Monday, August 1, 2011
FCC Informs Cable: Don't Drop Independent Channels Throughout Contract Fights
The cable market is livid today on the new FCC order that causes it to be tougher for pay TV marketers to fool around with individually possessed channels. Government bodies clarified the guidelines of engagement known as for through the 1992 Cable Actto resolve contract disputes that channels have with satellite and cable companies.One provision particularly infuriates cable: The FCC states operators can't drop channels throughout a fight, for examplethe way Cablevision briefly didwith Food Network and HGTV at the begining of 2010 when Scripps desired to enhance the cost because of its services.
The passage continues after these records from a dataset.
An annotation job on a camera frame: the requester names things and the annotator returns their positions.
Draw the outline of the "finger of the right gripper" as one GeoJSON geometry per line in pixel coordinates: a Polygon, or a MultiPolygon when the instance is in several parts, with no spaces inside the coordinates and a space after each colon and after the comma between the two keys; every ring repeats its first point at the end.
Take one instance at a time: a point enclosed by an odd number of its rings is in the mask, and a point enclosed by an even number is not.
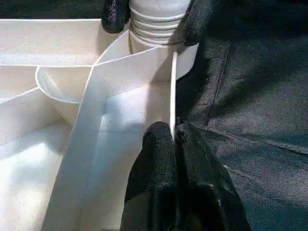
{"type": "Polygon", "coordinates": [[[109,34],[123,31],[130,19],[129,0],[105,0],[102,8],[101,24],[109,34]]]}
{"type": "Polygon", "coordinates": [[[185,46],[193,46],[200,42],[212,13],[212,0],[192,1],[184,24],[183,41],[185,46]]]}

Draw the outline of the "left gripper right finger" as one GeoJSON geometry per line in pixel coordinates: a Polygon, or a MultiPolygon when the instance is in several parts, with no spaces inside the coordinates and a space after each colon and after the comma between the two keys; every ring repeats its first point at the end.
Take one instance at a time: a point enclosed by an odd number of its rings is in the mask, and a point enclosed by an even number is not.
{"type": "Polygon", "coordinates": [[[180,218],[188,231],[249,231],[245,208],[227,169],[191,123],[175,129],[180,218]]]}

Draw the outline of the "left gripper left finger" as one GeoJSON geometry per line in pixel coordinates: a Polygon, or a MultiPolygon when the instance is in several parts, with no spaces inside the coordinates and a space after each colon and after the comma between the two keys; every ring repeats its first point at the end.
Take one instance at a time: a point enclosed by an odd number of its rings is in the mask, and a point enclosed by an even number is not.
{"type": "Polygon", "coordinates": [[[172,231],[177,223],[178,177],[169,125],[155,122],[128,177],[122,231],[172,231]]]}

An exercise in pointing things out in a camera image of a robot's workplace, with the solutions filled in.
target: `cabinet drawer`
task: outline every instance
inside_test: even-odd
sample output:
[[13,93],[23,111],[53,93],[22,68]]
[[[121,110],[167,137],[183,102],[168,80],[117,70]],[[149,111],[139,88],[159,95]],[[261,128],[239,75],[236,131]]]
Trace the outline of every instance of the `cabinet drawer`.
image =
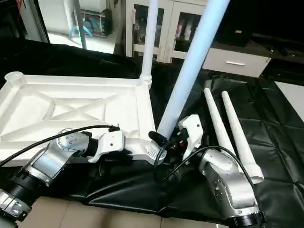
[[203,68],[259,77],[269,61],[268,57],[210,48]]

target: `tiled floor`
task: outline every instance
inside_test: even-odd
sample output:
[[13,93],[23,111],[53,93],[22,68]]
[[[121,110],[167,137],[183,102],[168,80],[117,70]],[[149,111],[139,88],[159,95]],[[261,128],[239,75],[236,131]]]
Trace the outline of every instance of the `tiled floor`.
[[39,198],[19,228],[216,228],[212,223],[84,206]]
[[[69,46],[74,46],[77,48],[82,48],[81,41],[79,37],[69,38],[68,35],[55,34],[48,32],[48,37],[51,44],[67,44]],[[91,51],[100,51],[103,53],[114,53],[115,43],[116,43],[117,31],[114,31],[108,37],[89,37],[85,36],[86,49]]]

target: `light blue tube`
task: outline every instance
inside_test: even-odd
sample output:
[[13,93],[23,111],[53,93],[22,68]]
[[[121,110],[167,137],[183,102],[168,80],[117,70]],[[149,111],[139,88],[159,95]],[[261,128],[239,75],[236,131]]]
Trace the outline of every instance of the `light blue tube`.
[[182,65],[157,132],[167,139],[187,101],[230,0],[209,0]]

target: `black leather mat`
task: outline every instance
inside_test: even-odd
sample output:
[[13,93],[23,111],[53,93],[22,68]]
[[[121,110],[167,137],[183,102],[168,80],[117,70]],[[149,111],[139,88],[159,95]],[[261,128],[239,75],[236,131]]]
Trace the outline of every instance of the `black leather mat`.
[[[137,78],[132,60],[75,47],[30,41],[6,41],[0,45],[0,72],[24,74]],[[153,64],[150,90],[153,115],[159,124],[180,67]],[[270,228],[304,227],[304,123],[274,82],[202,70],[181,118],[198,114],[204,129],[204,145],[217,139],[203,95],[211,88],[228,134],[233,139],[220,93],[227,90],[265,181],[256,185]],[[0,187],[15,168],[0,170]],[[206,179],[191,167],[183,167],[170,189],[156,185],[152,166],[145,161],[69,165],[46,193],[84,204],[223,223]]]

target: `white pole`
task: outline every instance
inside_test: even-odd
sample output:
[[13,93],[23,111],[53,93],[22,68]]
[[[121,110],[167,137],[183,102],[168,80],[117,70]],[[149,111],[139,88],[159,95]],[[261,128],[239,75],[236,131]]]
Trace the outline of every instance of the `white pole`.
[[167,139],[178,121],[230,0],[209,0],[157,132]]
[[[210,89],[205,88],[204,94],[205,94],[208,109],[210,112],[210,116],[212,119],[215,134],[217,135],[219,145],[222,147],[225,147],[226,149],[233,152],[234,155],[236,155],[236,153],[232,147],[231,141],[229,139],[229,136],[227,134],[226,128],[224,126],[224,123],[222,121],[222,118],[220,117],[217,105],[215,104],[212,93],[210,92]],[[243,173],[241,167],[239,165],[237,165],[237,166],[238,166],[238,171]]]
[[258,184],[264,180],[262,170],[257,165],[252,155],[246,136],[243,132],[242,126],[238,120],[238,116],[233,108],[227,91],[222,92],[222,97],[240,160],[251,177],[252,182],[254,184]]
[[151,67],[153,61],[153,49],[157,25],[158,0],[150,0],[146,36],[144,41],[144,53],[142,61],[142,73],[139,76],[141,84],[147,84],[149,89],[152,84]]

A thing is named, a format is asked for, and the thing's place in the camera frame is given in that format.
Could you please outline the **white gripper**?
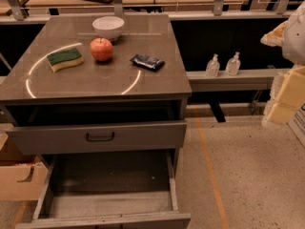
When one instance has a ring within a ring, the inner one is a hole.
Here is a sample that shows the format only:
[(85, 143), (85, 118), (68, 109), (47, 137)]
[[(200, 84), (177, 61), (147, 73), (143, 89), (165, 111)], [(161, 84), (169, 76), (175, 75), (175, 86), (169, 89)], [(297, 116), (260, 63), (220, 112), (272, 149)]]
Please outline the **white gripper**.
[(277, 127), (287, 124), (305, 103), (305, 1), (282, 22), (260, 39), (263, 45), (281, 47), (283, 57), (294, 64), (286, 73), (274, 77), (270, 100), (261, 124)]

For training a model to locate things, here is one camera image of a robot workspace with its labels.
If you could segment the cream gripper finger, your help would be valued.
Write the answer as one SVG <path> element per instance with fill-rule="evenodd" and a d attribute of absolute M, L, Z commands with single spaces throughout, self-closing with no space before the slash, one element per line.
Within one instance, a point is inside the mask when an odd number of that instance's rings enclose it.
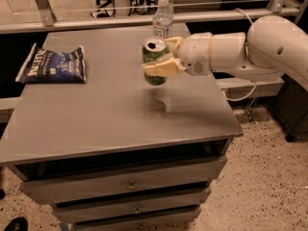
<path fill-rule="evenodd" d="M 183 40 L 184 39 L 182 37 L 172 37 L 166 39 L 169 52 L 172 53 L 175 58 L 178 57 L 179 47 Z"/>
<path fill-rule="evenodd" d="M 154 62 L 143 64 L 141 67 L 145 74 L 159 77 L 173 77 L 187 70 L 179 59 L 174 58 L 161 63 Z"/>

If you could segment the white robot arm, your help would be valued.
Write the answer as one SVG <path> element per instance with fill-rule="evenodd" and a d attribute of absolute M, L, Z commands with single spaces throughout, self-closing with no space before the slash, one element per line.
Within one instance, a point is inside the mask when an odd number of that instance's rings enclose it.
<path fill-rule="evenodd" d="M 308 35 L 290 20 L 267 15 L 246 33 L 193 34 L 167 39 L 169 52 L 142 66 L 149 76 L 223 72 L 249 81 L 288 75 L 308 90 Z"/>

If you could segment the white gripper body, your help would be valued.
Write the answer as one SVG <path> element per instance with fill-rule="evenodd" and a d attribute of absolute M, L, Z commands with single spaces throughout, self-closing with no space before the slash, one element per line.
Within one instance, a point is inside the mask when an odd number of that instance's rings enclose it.
<path fill-rule="evenodd" d="M 212 36 L 211 33 L 193 34 L 180 43 L 179 58 L 192 76 L 207 76 L 211 73 L 209 48 Z"/>

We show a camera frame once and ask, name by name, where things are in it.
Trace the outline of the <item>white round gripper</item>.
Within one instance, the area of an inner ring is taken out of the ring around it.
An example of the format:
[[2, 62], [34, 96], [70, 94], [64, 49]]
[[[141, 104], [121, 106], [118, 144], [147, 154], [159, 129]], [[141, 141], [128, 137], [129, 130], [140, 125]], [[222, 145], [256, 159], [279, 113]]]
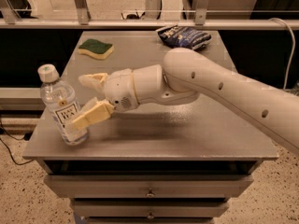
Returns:
[[84, 87], [104, 93], [106, 100], [99, 101], [92, 98], [87, 102], [70, 120], [70, 128], [73, 130], [82, 130], [109, 119], [114, 109], [125, 112], [139, 106], [131, 69], [116, 71], [111, 75], [107, 73], [82, 75], [78, 77], [78, 81]]

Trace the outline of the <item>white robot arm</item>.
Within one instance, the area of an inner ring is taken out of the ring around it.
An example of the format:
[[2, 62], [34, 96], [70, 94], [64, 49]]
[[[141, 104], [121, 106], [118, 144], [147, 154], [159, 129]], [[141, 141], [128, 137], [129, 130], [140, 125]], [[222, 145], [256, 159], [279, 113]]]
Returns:
[[289, 151], [299, 153], [299, 97], [230, 71], [191, 50], [176, 48], [163, 64], [78, 78], [100, 92], [67, 126], [82, 130], [140, 105], [183, 105], [204, 94], [233, 111]]
A dead stop order would keep existing contract terms in position as the FCC resolves the problem. The business particularly really wants to prevent cable operators by using their near-monopoly energy in TV distribution to favor channels they own -- or extort funnel proprietors to market equity to be able to guarantee carriage. Public interest advocates welcome the modification. This can promote diversity in cable television choices by covering that independent cable channels possess a shot at getting carriage on large cable systems" states Media Access Project policy director Andrew Jay Schwartzman. But former FCC Chairman Michael Powell -- now Boss from the National Cable & Telecommunications Association -- states an order shows "little regard for that limits of agency authority or constitutional privileges, along with a disturbing insufficient appreciation from the potential impact of government intervention on customers or even the marketplace." The lobby group states that it'll "explore other avenues for redress."